The present research further explored the relationship between numeracy and response accuracy in the context of the 2 × 2 data interpretation problems used in prior research (Kahan et al., 2017a). As in the previous literature we examined response accuracy when participants were presented with problems in which the correct answer confirmed their political views (e.g., liberals: banning guns decreases crime) and problems in which the correct answer disconfirmed their political views (e.g., liberals: default welfare enrollment increases spending). However, we extended the previous research design by providing participants with several items regarding different politically charged topics, allowing this study to test whether the findings of Kahan et al. (2017a) extend to politicized issues besides gun control, and whether a pattern of partisan-consistent responses still emerged when participants answer multiple questions.

We also examined the importance of problem difficulty. Because the data interpretation problems utilized by Kahan et al. (2017a) were very challenging, it was assumed that most participants would rely on a “heuristic” interpretation of the data, without taking all four cells into account, as they would struggle to solve the problems correctly. Kahan et al. (2017a) designed problems such that the heuristic interpretations always produced an incorrect answer, so participants had to have the motivation and numerical skill in order to reason beyond that conclusion and reach the correct answer. Therefore, a natural limitation to that research is that the reported motivated numeracy effect has been established only under circumstances where the numerical data are challenging to interpret, and perhaps even misleading insofar as the heuristically produced answer was always incorrect. Thus, 2 × 2 data interpretation problems similar to those used by Kahan et al. (2017a) were systematically varied in difficulty, in order to examine how the difficulty of data interpretation influences response accuracy, for both partisan-confirming and partisan-disconfirming problems.

We anticipated observing partisan-consistent responses, at least on difficult problems. That is, when problems were challenging, it was expected that participants would answer more questions correctly when the answer confirmed their pre-existing political beliefs relative to problems in which the answer disconfirmed their pre-existing political beliefs. Furthermore, it was expected that the motivated numeracy effect would be observed consistent with the results of Kahan et al., (2017a). That is, more numerate participants would be more likely to provide partisan-consistent responses, but less numerate participants would not.

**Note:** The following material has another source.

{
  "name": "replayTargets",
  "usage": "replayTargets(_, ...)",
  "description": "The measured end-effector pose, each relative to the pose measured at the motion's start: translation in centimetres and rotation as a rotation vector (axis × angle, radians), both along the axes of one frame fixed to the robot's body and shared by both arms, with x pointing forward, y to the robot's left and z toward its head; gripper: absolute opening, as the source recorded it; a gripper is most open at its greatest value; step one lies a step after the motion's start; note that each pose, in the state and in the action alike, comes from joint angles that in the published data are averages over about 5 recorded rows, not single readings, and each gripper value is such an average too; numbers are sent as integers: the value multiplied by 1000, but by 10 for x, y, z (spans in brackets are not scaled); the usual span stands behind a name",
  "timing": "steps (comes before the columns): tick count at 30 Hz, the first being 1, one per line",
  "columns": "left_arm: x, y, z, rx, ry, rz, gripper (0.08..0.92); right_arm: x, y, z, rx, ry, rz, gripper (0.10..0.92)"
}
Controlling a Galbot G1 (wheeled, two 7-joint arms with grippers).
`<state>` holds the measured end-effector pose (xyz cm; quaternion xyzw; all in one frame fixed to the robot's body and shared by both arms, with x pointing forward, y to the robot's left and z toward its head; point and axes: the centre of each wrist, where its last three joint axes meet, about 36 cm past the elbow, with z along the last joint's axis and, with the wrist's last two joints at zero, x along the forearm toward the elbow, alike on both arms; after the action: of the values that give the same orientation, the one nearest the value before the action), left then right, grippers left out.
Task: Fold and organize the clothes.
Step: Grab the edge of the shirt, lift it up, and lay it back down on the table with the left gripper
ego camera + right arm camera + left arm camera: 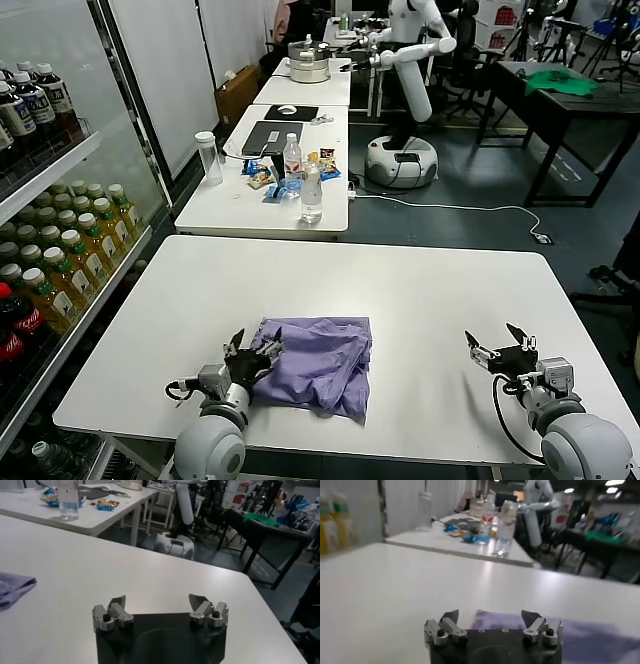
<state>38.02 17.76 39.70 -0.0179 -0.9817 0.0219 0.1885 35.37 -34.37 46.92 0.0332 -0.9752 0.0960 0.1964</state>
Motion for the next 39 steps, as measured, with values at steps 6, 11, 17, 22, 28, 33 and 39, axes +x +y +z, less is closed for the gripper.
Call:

Additionally, if the motivated numeracy effect is contingent upon the data being sufficiently difficult to interpret (as pilot data collected prior to this study indicatedFootnote 3), then more numerate participants should respond in a pattern consistent with the results of Kahan et al., (2017a) only on the difficult problems. On easier problems, no such pattern would be observed for more numerate participants as the correct answer would be easily identifiable. However, if more numerate participants are systematically answering partisan-disconfirming problems incorrectly even when problems are easy to interpret, this would suggest that “motivated numeracy” is not about applying cognitive skills per se, but instead involves a more complex mental process that may involve, for example, taking prior beliefs into account, or rejecting the data presented as “fake”.

3 Methods

3.1 Participants

A total of 1202 participants recruited from Amazon’s Mechanical Turk (MTurk) completed this study in exchange for $0.75. All demographics, including political affiliation, were recorded at the end of the study to ensure political identities were not primed before participants viewed the data interpretation problems. Participants ranged in age from 18–77 (M=35.07). Approximately half (49.2%) of the sample was female, 83.4% reported being White/European American, 9.7% Black/African-America, and 7.5% Asian/Asian-American. A large portion (48.1%) of participants reported having a bachelor’s degree or a higher degree.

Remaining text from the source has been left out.